Welcome to AI Decoded, Fast Company‘s weekly newsletter that breaks down the most important news in the world of AI. You can sign up to receive this newsletter every week via email here.
Is ‘AI slop’ code here to stay?
A few months ago I wrote about the dark side of vibe coding tools: they often generate code that introduces bugs or security vulnerabilities that surface later. They can solve an immediate problem while making a codebase harder to maintain over time. It’s true that more developers are using AI coding assistants, and using them more frequently and for more tasks. But many seem to be weighing the time saved today against the cleanup they may face tomorrow.

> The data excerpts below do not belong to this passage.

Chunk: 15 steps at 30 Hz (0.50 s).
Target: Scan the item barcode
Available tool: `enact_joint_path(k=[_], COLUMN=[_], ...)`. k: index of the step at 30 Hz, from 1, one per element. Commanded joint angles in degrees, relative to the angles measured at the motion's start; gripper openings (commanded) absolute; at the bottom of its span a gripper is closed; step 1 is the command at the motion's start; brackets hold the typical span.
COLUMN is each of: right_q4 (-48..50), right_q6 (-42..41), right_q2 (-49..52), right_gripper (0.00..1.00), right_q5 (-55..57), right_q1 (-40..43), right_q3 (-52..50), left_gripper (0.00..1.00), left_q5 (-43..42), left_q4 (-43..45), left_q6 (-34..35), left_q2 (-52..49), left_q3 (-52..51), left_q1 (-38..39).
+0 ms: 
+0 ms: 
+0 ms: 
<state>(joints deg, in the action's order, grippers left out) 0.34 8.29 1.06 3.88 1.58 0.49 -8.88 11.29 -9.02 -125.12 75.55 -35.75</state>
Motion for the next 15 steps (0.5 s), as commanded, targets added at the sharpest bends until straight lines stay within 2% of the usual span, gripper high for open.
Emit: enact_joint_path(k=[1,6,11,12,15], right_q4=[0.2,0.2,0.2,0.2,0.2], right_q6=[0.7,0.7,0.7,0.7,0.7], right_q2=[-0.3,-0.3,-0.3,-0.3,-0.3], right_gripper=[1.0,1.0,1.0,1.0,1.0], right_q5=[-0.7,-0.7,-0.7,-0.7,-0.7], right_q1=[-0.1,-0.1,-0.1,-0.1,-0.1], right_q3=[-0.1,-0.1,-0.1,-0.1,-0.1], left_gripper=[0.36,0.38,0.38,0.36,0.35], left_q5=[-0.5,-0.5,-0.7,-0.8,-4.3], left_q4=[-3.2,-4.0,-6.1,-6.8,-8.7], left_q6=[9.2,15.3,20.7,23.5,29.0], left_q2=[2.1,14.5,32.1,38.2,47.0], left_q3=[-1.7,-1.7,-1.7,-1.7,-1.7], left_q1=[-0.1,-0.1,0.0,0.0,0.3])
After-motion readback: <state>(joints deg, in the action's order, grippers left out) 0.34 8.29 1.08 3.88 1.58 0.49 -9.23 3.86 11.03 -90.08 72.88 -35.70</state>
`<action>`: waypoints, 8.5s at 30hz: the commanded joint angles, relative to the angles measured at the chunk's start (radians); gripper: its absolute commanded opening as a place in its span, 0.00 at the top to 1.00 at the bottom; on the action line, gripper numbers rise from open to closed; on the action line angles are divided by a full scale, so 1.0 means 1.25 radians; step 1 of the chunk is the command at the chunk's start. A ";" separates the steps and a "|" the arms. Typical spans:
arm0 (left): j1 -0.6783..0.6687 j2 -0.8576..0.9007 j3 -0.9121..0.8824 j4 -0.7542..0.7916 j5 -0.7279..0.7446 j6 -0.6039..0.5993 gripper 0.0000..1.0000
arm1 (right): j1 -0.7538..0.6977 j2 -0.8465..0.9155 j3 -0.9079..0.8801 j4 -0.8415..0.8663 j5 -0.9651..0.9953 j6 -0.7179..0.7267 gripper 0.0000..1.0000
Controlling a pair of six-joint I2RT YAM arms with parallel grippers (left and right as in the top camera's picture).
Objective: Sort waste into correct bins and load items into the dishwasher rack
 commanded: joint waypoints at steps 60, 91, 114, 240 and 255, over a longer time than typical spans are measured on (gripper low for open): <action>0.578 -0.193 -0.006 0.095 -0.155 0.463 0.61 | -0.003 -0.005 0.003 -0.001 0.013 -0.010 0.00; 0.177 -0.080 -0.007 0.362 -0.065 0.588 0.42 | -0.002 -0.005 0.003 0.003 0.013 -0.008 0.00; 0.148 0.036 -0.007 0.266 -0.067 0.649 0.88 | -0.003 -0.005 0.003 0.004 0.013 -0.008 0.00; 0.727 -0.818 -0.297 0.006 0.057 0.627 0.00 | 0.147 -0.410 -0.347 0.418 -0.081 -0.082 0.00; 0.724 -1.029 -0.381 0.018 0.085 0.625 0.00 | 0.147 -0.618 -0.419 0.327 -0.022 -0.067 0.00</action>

When human engineers build projects with lots of moving parts and dependencies, they have to hold a vast amount of information in their heads and then find the simplest, most elegant way to execute their plan. AI models face a similar challenge. Developers have told me candidly that AI coding tools, including Claude Code and Codex, still struggle when they need to account for large amounts of context in complex projects. The models can lose track of key details, misinterpret the meaning or implications of project data, or make planning mistakes that lead to inconsistencies in the code—all things that an experienced software engineer would catch.
The most advanced AI coding tools are only now beginning to add testing and validation features that can proactively surface problematic code. When I asked OpenAI CEO Sam Altman during a recent press call whether Codex is improving at testing and validating generated code, he became visibly excited. Altman said OpenAI likes the idea of deploying agents to work behind developers, validating code and sniffing out potential problems.
Indeed, Codex can run tests on code it generates or modifies, executing test suites in a sandboxed environment and iterating until the code passes or meets acceptance criteria defined by the developer. Claude Code, meanwhile, has its own set of validation and security features. Anthropic has built testing and validation routines into its Claude Code product, too. Some developers say Claude is stronger at higher-level planning and understanding intent, while Codex is better at following specific instructions and matching an existing codebase.
The real question may be what developers should expect from these AI coding tools. Should they be held to the standard of a junior engineer whose work may contain errors and requires careful review? Or should the bar be higher? Perhaps the goal should be not only to avoid generating “slop” code but also to act as a kind of internal auditor, catching and fixing bad code written by humans.
Altman likes that idea. But judging by comments from another OpenAI executive, Greg Brockman, it’s not clear the company believes that standard is fully attainable. Brockman, OpenAI’s president, suggests in a recently posted set of AI coding guidelines that AI “slop” code isn’t something to eliminate so much as a reality to manage. “Managing AI generated code at scale is an emerging problem, and will require new processes and conventions to keep code quality high,” Brockman wrote on X.